Question

The data below are taken from a test of a petrol engine for a motor car.

Power output	150 kW
Fuel consumption	20 litres per hour
The energy content of the fuel	40 M J per litre

What is the ratio \[\xrightarrow[\text{power input}]{\text{power output}}\]?
\[\begin{align}
  & A.\,\dfrac{150\times {{10}^{3}}}{40\times {{10}^{6}}\times 20\times 60\times 60} \\
 & B.\,\dfrac{150\times 60\times 60}{20\times 40\times {{10}^{3}}} \\
 & C.\,\dfrac{150\times {{10}^{3}}\times 40\times {{10}^{6}}\times 20}{60\times 60} \\
 & D.\,\dfrac{150\times {{10}^{3}}\times 20}{40\times {{10}^{3}}\times 60\times 60} \\
\end{align}\]

Answer 1

Hint: The ratio of power output by the power input is called efficiency. We have to multiply the factors that are used as the input source. This ratio will be the output released by the petrol engine to the input consumed by the petrol engine.
Formula used:
\[\eta =\dfrac{{{P}_{o}}}{{{P}_{i}}}\]

Complete answer:
From the given information, we have the data as follows.
Power output equals 150 kW
Fuel consumption is 20 litres per hour.
The energy content of a fuel is 40 M J per litre
Firstly, we will compute the overall input consumed by the petrol engine, so, we have,
Power input equals the product of the fuel consumed and the energy content of the fuel.
\[{{P}_{i}}=Fuel\times Energy\]
Substitute the values in the above formula.
\[{{P}_{i}}=20\times 40\times {{10}^{6}}\,{J}/{h}\;\]
Now we have to convert the unit from Joule per hour to Joule per second.
\[{{P}_{i}}=\dfrac{20\times 40\times {{10}^{6}}\,}{60\times 60}{J}/{s}\;\]……. (1)
Now, we will compute the overall output power of the petrol engine, so, we have,
\[\begin{align}
  & {{P}_{o}}=150\,kW \\
 & \therefore {{P}_{o}}=150\times {{10}^{3}}\,W \\
\end{align}\]……. (2)
Divide the equation (2) by (1) to get the ratio of the power output by the power input of the petrol engine.
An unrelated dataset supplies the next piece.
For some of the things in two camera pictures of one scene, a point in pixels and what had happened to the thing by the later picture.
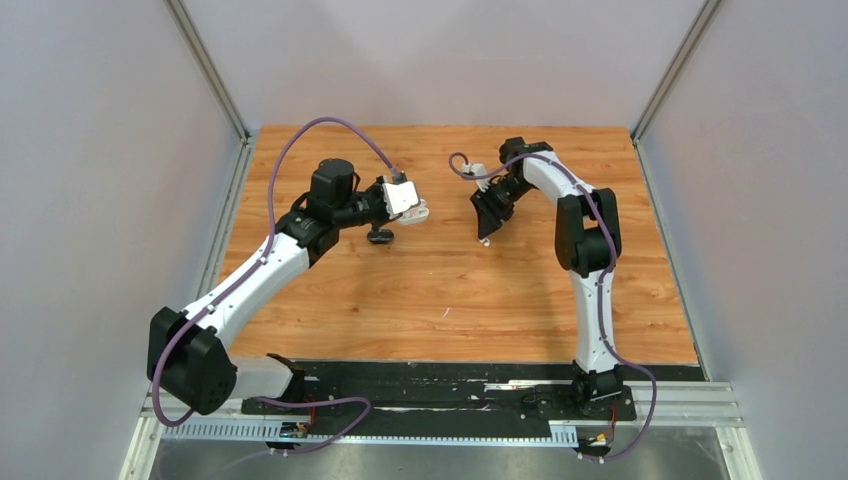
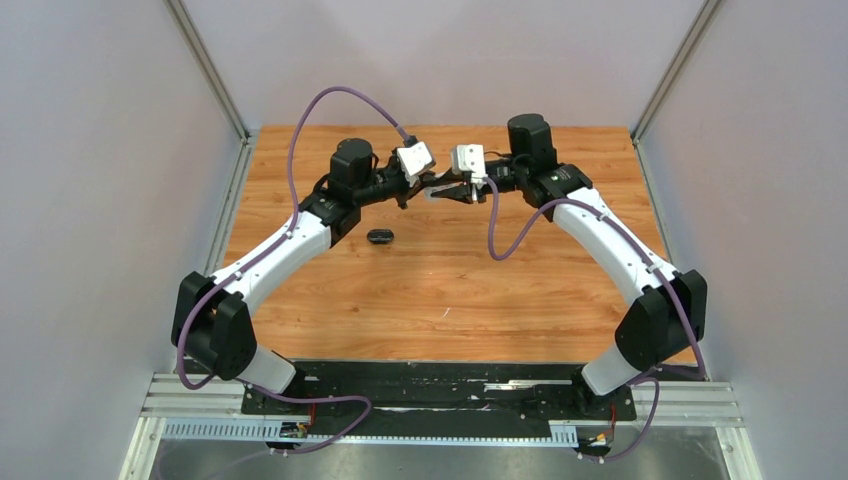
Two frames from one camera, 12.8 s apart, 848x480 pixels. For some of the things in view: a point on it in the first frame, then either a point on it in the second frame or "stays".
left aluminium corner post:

So, we have,
\[\begin{align}
  & \dfrac{{{P}_{o}}}{{{P}_{i}}}=\dfrac{150\times {{10}^{3}}}{{}^{20\times 40\times {{10}^{6}}}/{}_{60\times 60}} \\
 & \Rightarrow \dfrac{{{P}_{o}}}{{{P}_{i}}}=\dfrac{150\times {{10}^{3}}\times 60\times 60}{20\times 40\times {{10}^{6}}} \\
 & \therefore \dfrac{{{P}_{o}}}{{{P}_{i}}}=\dfrac{150\times 60\times 60}{20\times 40\times {{10}^{3}}} \\
\end{align}\]
Thus, the ratio of power output by the power input is \[\dfrac{150\times 60\times 60}{20\times 40\times {{10}^{3}}}\].
The ratio of power output by the power input is called efficiency.
\[\therefore \] The ratio of the power output by the power input is \[\dfrac{150\times 60\times 60}{20\times 40\times {{10}^{3}}}\].

Thus, option (B) is correct.

Note:
Instead of the ratio of power output by power input, they can ask for the efficiency of the petrol engine. The efficiency of the engine will be unitless, as it is a ratio of 2 quantities having the same unit.